When the new hospital that broke ground Tuesday is completed in 2029, it still won't.
It's an issue the Surrey Board of Trade has raised alarm over as recently as February, when it published a report on the city's hospital needs that asked the government to ensure the city has the facilities necessary to treat the province's three leading causes of death: heart attack, stroke and trauma.
On Tuesday, B.C. Premier David Eby, Health Minister Adrian Dix and other provincial officials provided an update on plans to build a new hospital in Surrey.
Construction of the new facility is now expected to be finished in 2029, rather than 2027, with the first patients being treated there in 2030.
The price tag has also grown substantially, from an estimated $1.72 billion last year to $2.88 billion today.
Eby attributed the cost increases to higher costs in the construction industry, generally. The growing cost of materials and a shortage of essential labour have combined to make both public- and private-sector projects more expensive, he said.
He said the bids the province received for the project left it with two choices: to delay building a hospital and hope costs come down or to pay the increased costs and get the project done.
"That's what we have to do," he said, referring to the second option.
"We have no choice. We have to deliver for the people of Surrey. We have to deliver health care for them. And, we have to maintain our high standards. We weren't going to compromise on what was available in the building. We weren't going to reduce the cancer centre. We weren't going to reduce the number of beds in order to find cost savings."
While Tuesday's announcement didn't reduce the offerings that had previously been announced for the new hospital, it also didn't expand them.
The Surrey Board of Trade responded to the news with a statement reminding the province that there's "still time" to include services for trauma, heart attacks and strokes in the new building.
“Surrey needs more health-care infrastructure,” said Anita Huberman, the organization's president and CEO, in the statement.
"While we wait for this hospital to be built, exponential population growth continues."
She noted that patients requiring treatment for those three conditions must currently cross the Fraser River to receive care.
“There is still time to add these services into the second hospital,” said Huberman. “As it stands, there is no emergency plan that addresses how residents living south of the Fraser will access life-saving services in the event of a natural disaster.”
POLITICAL REACTION
Opposition leader Kevin Falcon lamented the premier's news conference on social media as "an announcement of a re-announcement," describing the Surrey hospital project as "already more than $1 billion over budget and years behind schedule."
"Eby and the NDP continue to fail residents of Surrey," the BC United leader wrote.
For their part, the governing New Democrats issued a news release reminding the public that it was Falcon – when he was finance minister under the previous BC Liberal government in 2012 – who announced the sale of provincially owned land that had been designated for a new hospital in Surrey.

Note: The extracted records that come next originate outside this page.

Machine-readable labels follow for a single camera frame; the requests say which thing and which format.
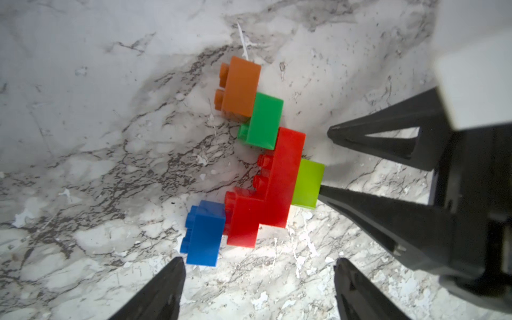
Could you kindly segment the dark green lego brick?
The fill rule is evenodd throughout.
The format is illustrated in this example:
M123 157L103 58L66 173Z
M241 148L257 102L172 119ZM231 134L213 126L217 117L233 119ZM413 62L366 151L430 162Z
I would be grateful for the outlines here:
M250 120L243 123L237 138L244 144L274 150L283 112L284 101L257 93Z

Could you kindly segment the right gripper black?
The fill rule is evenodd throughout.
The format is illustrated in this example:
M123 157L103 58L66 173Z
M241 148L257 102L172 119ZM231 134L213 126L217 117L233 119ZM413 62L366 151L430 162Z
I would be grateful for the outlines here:
M336 145L424 171L439 163L429 202L440 207L325 185L319 200L407 268L445 272L439 284L452 295L511 313L510 125L452 135L433 88L334 125L327 136Z

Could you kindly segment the blue lego brick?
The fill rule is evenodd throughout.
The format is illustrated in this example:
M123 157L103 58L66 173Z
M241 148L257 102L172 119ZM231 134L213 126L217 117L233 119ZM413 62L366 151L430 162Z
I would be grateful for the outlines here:
M186 254L186 264L215 267L225 229L225 205L200 201L191 207L185 221L186 234L180 253Z

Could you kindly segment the long red lego brick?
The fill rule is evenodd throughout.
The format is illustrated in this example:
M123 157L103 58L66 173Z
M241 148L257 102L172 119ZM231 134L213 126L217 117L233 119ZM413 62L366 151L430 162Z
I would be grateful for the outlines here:
M293 199L306 134L280 127L275 149L259 156L260 172L253 179L263 199L260 224L284 228Z

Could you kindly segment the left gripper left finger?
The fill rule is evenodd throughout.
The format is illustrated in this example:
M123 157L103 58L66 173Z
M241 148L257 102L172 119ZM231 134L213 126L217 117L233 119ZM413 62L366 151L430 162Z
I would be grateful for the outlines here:
M183 258L172 259L147 285L112 315L110 320L177 319L185 277Z

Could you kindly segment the lime green lego brick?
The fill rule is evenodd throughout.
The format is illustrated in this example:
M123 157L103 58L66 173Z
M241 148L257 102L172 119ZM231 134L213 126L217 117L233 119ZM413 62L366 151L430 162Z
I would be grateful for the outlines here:
M301 160L292 205L307 209L316 208L324 171L324 164L308 159Z

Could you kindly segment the orange lego brick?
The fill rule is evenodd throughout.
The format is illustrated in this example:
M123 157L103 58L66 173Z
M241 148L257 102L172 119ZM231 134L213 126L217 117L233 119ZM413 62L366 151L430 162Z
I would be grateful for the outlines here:
M215 109L227 119L245 122L253 114L261 65L233 56L230 64L222 63L219 89L215 92Z

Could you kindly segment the small red lego brick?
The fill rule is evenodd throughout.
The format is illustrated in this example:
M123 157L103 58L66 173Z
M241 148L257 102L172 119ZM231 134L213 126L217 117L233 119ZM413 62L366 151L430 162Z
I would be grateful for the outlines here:
M227 244L254 248L264 202L249 190L235 187L225 195Z

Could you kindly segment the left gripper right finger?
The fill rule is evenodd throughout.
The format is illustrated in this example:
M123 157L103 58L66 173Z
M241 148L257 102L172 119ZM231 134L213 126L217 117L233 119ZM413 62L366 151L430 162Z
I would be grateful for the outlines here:
M409 320L409 317L348 259L339 258L333 270L337 307L341 319Z

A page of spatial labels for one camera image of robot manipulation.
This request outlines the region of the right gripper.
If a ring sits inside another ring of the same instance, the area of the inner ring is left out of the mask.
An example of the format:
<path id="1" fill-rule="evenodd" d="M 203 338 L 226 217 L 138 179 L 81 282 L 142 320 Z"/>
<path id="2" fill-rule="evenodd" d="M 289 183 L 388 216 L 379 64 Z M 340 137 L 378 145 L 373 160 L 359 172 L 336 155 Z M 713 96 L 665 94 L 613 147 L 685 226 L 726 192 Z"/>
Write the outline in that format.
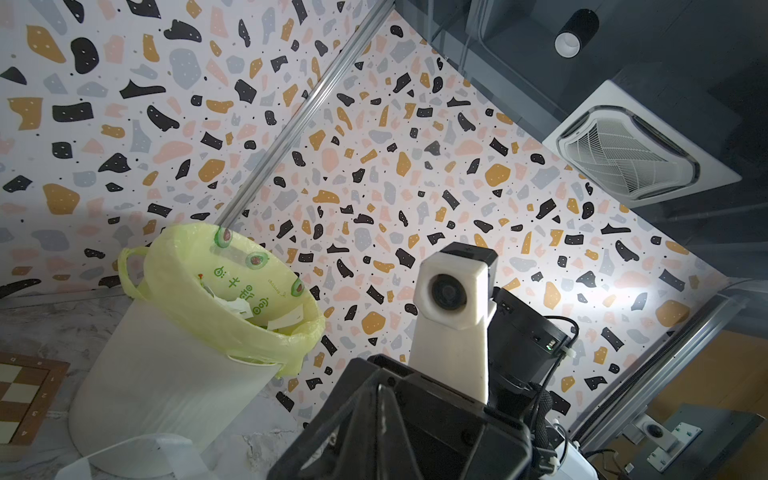
<path id="1" fill-rule="evenodd" d="M 385 355 L 352 360 L 271 479 L 516 479 L 519 420 Z"/>

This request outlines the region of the blue white bag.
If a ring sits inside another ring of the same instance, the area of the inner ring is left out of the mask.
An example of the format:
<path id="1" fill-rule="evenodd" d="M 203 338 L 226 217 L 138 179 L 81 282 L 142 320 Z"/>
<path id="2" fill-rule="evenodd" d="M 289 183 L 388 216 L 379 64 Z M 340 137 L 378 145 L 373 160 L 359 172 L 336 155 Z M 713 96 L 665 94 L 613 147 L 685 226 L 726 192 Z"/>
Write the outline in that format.
<path id="1" fill-rule="evenodd" d="M 83 456 L 60 469 L 55 479 L 91 479 L 91 464 L 130 479 L 168 474 L 175 479 L 218 479 L 190 439 L 168 433 L 129 438 Z"/>

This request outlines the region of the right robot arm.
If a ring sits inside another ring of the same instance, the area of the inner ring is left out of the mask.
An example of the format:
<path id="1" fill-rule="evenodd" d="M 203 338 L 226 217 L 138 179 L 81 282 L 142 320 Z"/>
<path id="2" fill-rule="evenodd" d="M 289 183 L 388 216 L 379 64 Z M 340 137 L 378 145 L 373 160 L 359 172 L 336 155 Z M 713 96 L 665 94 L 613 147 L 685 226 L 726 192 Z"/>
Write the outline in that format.
<path id="1" fill-rule="evenodd" d="M 272 479 L 594 479 L 546 386 L 579 331 L 495 288 L 489 396 L 382 354 L 352 360 Z"/>

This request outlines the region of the yellow-green bin liner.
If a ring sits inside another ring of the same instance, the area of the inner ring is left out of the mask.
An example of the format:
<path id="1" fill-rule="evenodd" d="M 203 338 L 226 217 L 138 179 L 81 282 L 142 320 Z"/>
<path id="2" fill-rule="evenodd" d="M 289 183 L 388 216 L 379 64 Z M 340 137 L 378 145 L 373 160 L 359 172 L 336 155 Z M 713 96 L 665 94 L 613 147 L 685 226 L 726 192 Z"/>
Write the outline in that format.
<path id="1" fill-rule="evenodd" d="M 207 223 L 166 228 L 117 259 L 124 292 L 234 360 L 295 376 L 325 317 L 302 279 L 254 240 Z"/>

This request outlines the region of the white trash bin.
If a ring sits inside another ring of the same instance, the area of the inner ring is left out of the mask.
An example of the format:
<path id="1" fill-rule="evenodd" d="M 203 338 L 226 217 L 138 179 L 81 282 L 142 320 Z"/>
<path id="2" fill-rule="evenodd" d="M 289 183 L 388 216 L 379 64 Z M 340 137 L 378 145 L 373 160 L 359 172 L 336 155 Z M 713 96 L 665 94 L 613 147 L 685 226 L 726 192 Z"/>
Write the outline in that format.
<path id="1" fill-rule="evenodd" d="M 135 300 L 75 395 L 70 437 L 83 456 L 154 433 L 203 451 L 278 370 L 234 360 Z"/>

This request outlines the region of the wooden chess board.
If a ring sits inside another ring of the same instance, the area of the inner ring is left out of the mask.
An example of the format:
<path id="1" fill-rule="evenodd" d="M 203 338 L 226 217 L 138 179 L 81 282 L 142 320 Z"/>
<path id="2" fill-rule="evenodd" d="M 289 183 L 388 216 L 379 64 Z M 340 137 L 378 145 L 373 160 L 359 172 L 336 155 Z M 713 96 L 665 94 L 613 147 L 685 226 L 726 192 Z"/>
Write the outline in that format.
<path id="1" fill-rule="evenodd" d="M 20 459 L 33 443 L 70 364 L 1 353 L 1 460 Z"/>

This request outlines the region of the square ceiling air vent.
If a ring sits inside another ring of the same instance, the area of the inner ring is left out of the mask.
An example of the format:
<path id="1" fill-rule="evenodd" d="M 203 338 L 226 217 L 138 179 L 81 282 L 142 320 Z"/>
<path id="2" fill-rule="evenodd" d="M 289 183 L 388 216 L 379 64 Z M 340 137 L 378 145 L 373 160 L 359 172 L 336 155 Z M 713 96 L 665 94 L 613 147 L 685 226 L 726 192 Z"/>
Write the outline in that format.
<path id="1" fill-rule="evenodd" d="M 742 179 L 611 80 L 543 144 L 631 209 Z"/>

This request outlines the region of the black ceiling spotlight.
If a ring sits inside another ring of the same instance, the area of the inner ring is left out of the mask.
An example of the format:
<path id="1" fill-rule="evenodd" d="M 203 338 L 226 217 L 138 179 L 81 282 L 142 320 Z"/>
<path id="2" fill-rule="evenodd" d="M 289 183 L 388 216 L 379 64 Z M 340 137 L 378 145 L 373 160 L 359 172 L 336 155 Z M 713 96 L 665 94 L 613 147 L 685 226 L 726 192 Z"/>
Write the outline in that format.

Asked by CTV News in June whether his party – which rebranded from the BC Liberals to BC United earlier this year – bears some responsibility for the hospital crisis in Surrey, Falcon acknowledged that it did.
"Let's just assume there's enough blame to go around," he said at the time.
Both parties have underfunded health care in Surrey relative to Vancouver over the years, according to an analysis by the Surrey Hospitals Foundation. Fraser Health residents see a per capita spend of $2,229 per year in provincial funds, compared to $3,677 per capita for Vancouver Coastal Health residents.